Loyal
Wingman Assessment and Procurement Strategy
Image 8: Loyal Wingman Options
The
F-16 is a reliable, combat proven, and highly versatile airframe with nearly
1,000 active aircraft in service within the USAF. The F-16 design is highly
mature and upgraded derivatives of the F-16 are expected to fly into the late
2020s to early 2030s ensuring robust fleet sustainment and support activities
for any modified unmanned F-16 program. In 2012, Boeing began modifying older
F-16 airframes into QF-16 target drones which have superior maneuverability and
countermeasure performance when compared to older QF-4 target drones. The
greatest benefit a modified QF-16 program would be its comparatively low unit
cost. The average cost to modify and F-16 into a QF-16 under a 2014 contract
was $6.9 million per airframe.[1] Furthermore, at least some
of the 300 F-16 airframes remain stored at the “boneyard” in Davis-Monthan AFB,
Tucson, AZ could be utilized for a modified QF-16 program.[2] Given the reduced
maneuverability needs of the loyal wingman concept, the QF-16 could be loaded
with external fuel tanks to extend its range and endurance. The greatest
deficiency of a modified QF-16 design would be its limited survivability as a
result of its comparatively large radar cross section (RCS) relative to 5th
generation aircraft. Significant electronic warfare support would be required
to keep QF-16s operational long enough for them to fulfill their support role
of manned aviation platforms. The following initiatives could improve the
survivability of a modified QF-16 at additional cost:
- “Have Glass” II radar absorbent material (RAM) coatings applied to the F-16CM/CJ “Wild Weasel” F-16 derivative could conceivably be applied to the QF-16 for marginal RCS improvements
- An enclosed specially shaped weapons pod similar to Boeing’s F/A-18E/F Block III concept for the QF-16 could provide additional RCS improvements
- Adoption of the Low Observable Asymmetric Nozzle (LOAN) to the F100-PW-200 engine as demonstrated by Lockheed Martin and Pratt & Whitney in 1996 would both reduce the QF-16’s rear aspect RCS and its IR signature[3]
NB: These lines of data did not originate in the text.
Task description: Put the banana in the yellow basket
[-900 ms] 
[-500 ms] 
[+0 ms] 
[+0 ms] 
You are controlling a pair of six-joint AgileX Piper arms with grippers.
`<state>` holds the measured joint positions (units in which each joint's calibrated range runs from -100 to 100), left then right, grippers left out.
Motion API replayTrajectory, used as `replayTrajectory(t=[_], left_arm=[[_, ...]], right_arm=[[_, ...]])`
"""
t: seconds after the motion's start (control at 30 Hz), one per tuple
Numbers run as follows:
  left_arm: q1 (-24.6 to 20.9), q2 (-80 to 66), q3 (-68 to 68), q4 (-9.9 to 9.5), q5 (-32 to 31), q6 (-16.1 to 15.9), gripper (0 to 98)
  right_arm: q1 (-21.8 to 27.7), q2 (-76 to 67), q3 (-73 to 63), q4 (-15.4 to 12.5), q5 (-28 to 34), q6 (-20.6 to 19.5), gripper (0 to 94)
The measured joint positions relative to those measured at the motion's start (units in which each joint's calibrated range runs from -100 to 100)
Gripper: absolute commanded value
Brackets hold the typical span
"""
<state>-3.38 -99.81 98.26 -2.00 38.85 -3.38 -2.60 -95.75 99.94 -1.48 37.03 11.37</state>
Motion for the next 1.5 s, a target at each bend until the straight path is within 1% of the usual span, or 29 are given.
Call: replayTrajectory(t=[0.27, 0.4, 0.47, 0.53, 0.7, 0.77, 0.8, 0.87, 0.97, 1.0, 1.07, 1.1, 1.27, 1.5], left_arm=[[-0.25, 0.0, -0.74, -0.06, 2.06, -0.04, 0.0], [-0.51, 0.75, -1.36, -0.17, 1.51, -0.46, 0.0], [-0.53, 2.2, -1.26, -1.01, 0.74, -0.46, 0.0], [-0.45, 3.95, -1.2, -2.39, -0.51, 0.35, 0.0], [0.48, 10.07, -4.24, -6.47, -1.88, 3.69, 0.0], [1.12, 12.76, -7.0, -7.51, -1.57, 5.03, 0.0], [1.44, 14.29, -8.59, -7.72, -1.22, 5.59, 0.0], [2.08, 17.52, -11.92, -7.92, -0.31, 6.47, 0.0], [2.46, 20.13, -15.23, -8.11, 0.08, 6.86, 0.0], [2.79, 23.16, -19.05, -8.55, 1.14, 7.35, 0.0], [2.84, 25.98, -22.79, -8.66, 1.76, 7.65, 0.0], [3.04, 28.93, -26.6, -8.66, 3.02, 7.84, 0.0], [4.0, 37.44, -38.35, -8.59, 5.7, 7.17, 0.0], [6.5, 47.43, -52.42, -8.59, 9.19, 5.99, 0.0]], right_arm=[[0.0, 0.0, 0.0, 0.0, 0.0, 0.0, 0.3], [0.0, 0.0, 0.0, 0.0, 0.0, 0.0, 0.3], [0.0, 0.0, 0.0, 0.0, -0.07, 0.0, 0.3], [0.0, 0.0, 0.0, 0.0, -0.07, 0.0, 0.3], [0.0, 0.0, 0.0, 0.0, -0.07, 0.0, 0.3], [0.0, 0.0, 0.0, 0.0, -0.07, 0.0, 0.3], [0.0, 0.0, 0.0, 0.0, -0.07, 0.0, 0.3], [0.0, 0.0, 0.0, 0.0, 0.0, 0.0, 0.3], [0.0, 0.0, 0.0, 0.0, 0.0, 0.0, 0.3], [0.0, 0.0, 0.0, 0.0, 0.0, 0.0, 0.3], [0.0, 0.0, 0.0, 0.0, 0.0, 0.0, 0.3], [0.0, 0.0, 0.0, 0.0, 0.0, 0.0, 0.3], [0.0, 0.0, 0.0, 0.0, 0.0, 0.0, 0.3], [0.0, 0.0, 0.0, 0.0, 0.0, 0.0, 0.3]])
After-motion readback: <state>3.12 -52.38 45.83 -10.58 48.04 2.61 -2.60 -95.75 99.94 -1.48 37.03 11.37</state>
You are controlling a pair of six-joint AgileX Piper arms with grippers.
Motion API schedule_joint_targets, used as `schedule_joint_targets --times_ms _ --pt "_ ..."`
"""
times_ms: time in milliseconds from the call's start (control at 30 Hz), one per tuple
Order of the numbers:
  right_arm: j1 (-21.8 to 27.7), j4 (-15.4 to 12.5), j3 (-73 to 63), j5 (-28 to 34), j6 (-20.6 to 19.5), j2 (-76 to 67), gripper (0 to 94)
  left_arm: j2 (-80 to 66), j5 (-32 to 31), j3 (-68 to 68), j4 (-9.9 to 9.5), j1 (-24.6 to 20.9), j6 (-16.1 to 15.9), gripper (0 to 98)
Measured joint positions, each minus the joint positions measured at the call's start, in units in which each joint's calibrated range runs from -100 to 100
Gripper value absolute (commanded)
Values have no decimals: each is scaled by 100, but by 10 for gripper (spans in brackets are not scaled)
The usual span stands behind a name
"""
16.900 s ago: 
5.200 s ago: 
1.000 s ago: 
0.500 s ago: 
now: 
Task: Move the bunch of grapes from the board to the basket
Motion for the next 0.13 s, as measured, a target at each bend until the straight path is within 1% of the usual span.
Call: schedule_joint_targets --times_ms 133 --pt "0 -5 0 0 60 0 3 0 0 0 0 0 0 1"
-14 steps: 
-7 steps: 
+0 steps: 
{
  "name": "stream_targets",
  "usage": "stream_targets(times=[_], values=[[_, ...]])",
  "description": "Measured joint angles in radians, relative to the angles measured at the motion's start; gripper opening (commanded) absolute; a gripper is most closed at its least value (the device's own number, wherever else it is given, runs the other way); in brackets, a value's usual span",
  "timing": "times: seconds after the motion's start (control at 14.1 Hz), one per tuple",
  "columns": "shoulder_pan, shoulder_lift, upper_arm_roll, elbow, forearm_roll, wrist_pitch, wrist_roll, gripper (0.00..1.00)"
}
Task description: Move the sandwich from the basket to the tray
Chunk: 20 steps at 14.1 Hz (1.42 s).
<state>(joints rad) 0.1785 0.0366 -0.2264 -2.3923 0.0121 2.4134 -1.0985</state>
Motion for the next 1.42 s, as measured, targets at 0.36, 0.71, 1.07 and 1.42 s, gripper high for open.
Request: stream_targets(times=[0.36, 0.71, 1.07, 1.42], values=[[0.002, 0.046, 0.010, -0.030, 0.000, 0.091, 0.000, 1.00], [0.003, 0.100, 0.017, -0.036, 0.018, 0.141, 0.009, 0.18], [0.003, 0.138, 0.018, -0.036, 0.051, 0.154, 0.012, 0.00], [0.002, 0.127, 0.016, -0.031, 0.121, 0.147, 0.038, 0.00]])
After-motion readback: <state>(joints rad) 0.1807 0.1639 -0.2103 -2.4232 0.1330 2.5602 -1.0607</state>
- Incorporation of a diverterless supersonic inlet (DSI) similar to Lockheed Martin’s highly successful modified F-16 Block 30 demonstrator aircraft tested in 1996 would likely provide substantial frontal RCS improvements[4]
In contrast to the QF-16, the Predator-C
features a built in reduced RCS which would greatly enhance its survivability.
The
Predator-C was originally developed to fulfil the USAF’s MQ-X program to design
a low observable airframe capable of withstanding battle damage in a contested
environment as well as incorporating a resilient and agile communications
system.[5] Notably, the USAF did not
find the Predator C’s performance to meet MQ-X requirements and canceled the
program in 2012. However, the cancelation of the MQ-X may have been the result
of shifting priorities towards the classified deep penetrating ISR and
electronic warfare platform, the RQ-180 RPA.[6] Regardless, the Predator C
fulfills many of the less ambitious loyal wingman criteria such as low
observability, range, endurance, and low technical risk and cost ($15 million
unit cost). The modular design of the Predator C facilitates future upgrades
and new payloads such as General Atomics’ 150 kW laser module which is
scheduled for in-flight interception tests against rocket and missiles between
2016 and 2017 at the White Sands Missile Range, New Mexico.[7] A more in-depth technical and cost analysis
is likely required to definitively determine which aircraft best would fulfil
the loyal wingman role, but the greater capabilities and survivability of the
Predator-C likely merit the additional unit cost. Should the USAF pursue a SoS
solution to air superiority to ease the transition between 5th and 6th
generation platforms, the following organizational structure maximizes
acquisition agility, expertise, and risk reduction:
- Strategic Capabilities Office (SCO) – oversight and coordination
- Rapid Capabilities Office (RCO) – acquisition
- Big Safari – systems integration between loyal wingman and 5th generation platforms
- USAF Weapons School, Test and Evaluation Squadrons (TES), Aggressor Squadrons (ARGS) – new techniques, tactics, and procedures (TTP)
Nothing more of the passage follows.